▶ [What the exercise asks] All lines in the material below that contain "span" should be located and copied.
═════ Supplied information
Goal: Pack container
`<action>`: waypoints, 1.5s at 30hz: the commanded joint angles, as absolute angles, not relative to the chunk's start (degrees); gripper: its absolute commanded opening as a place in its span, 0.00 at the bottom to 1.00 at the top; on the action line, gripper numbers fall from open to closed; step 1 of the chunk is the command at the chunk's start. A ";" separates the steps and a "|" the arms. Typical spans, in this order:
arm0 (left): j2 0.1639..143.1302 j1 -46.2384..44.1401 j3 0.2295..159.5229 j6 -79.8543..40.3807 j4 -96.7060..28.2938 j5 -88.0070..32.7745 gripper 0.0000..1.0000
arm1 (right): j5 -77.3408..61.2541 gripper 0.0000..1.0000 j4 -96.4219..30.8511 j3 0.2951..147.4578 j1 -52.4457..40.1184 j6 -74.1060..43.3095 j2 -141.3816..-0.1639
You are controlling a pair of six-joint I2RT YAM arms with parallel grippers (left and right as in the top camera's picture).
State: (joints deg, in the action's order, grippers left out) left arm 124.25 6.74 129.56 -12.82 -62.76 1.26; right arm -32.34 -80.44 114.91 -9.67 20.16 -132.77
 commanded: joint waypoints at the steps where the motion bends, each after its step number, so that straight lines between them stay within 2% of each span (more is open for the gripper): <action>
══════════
▶ [Output for this exercise]
`<action>`: waypoints, 1.5s at 30hz: the commanded joint angles, as absolute angles, not relative to the chunk's start (degrees); gripper: its absolute commanded opening as a place in its span, 0.00 at the bottom to 1.00 at the top; on the action line, gripper numbers fall from open to closed; step 1 of the chunk is the command at the chunk's start. A ";" separates the steps and a "|" the arms. Typical spans, in this order:
 commanded: joint waypoints at the steps where the motion bends, each after its step number, so that straight lines between them stay within 2% of each span (more is open for the gripper): <action>

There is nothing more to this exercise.